The average eye score of the reinoculated birds began to deviate from that of the positive control birds at day 5. On day 6 there was a tendency for the eye score between the control and reinoculated birds to diverge (t11.3=2.04, P=0.065), and the eye scores of the reinoculated birds were significantly lower from day 7 after reinoculation onward (t10.3=3.31, P=0.008), indicating an onset of recovery. Most birds recovered within 2 wk. All birds, except one in group C, had fully recovered (eye score = 0) by day 40 after reinoculation.
The duration of clinical signs was significantly shorter in the 14 reinoculated birds than in the three positive control birds (treated as a group) (two-tailed Mann-Whitney U-test, U=2.3, P=0.019). Similarly, the duration of clinical signs in the reinoculated individuals was significantly shorter than observed in their initial infection: the average duration of clinical signs during the first infection was 48.14±4.214 days as compared with only 14.57±4.740 days after reinoculation (Wilcoxon matched-pairs signed ranks test n=14, T=0, P=0.001).
All positive controls developed the first signs of conjunctivitis 2 days after inoculation, and continued to exhibit clinical signs until the end of the experiment on day 60. The maximum eye score was observed at an average of 17.3 (±SE 5.607) days after inoculation. These results are consistent with results from the 14 birds during their initial inoculation (Fig. 1), demonstrating that previously unexposed birds responded in a similar way in the 2001 and 2002 experimental studies.
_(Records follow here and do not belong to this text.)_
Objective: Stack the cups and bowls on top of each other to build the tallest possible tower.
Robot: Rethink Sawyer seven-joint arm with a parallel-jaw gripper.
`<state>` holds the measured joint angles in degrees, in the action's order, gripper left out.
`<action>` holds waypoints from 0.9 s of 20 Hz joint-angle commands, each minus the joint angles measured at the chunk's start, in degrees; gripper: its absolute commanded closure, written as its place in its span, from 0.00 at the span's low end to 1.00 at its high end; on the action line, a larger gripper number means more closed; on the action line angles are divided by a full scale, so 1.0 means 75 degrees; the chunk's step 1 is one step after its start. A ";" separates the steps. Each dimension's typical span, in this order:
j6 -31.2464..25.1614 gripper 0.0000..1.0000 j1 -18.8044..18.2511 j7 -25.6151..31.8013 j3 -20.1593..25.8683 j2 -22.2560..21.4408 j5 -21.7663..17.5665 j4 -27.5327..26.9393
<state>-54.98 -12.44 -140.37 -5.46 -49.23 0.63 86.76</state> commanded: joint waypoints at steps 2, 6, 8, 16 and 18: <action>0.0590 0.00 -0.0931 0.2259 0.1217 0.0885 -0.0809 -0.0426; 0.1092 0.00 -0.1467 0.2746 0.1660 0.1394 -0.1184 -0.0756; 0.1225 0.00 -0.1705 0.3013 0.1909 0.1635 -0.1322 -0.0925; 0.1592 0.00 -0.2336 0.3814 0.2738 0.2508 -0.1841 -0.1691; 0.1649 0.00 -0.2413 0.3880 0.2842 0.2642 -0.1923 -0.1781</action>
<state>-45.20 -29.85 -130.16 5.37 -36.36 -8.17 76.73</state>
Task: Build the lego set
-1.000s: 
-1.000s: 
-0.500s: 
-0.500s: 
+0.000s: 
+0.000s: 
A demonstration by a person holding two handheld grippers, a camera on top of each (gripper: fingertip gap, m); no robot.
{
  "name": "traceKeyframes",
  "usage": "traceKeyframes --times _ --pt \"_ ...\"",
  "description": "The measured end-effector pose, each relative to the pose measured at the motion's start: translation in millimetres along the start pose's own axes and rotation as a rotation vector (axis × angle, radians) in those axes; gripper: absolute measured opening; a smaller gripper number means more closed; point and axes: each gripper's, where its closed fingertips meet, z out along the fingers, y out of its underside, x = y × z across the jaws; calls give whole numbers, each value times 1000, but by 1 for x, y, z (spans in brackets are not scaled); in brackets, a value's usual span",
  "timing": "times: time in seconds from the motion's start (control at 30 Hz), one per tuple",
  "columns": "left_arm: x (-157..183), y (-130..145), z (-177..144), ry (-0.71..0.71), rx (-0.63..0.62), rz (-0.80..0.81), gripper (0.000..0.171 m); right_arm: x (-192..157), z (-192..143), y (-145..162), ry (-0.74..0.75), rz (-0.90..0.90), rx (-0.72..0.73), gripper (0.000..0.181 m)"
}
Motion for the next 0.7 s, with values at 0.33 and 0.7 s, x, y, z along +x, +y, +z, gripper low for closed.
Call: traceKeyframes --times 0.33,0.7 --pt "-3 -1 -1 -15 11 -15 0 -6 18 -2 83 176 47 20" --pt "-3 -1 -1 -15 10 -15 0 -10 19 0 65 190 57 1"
A mixed model ANOVA did not show an effect of group, antibody status, or sex on the duration of the eye infection (all P>0.2)
Rapid plate agglutination (RPA)
Seven of the reinoculated birds were antibody negative prior to reinoculation; seven were antibody positive. The RPA-positive birds remained positive throughout the experiment, and all RPA-negative birds seroconverted. Three birds seroconverted by day 5 after reinoculation and remained positive until the end of the experiment at day 60. The remaining four birds seroconverted by day 10 after reinoculation. Two of these tested RPA negative by day 40, one tested negative on day 60, and one remained seropositive. Two positive control birds seroconverted by day 5 and remained positive. One positive control bird seroconverted by day 10 but became seronegative beginning at day 22 after reinoculation.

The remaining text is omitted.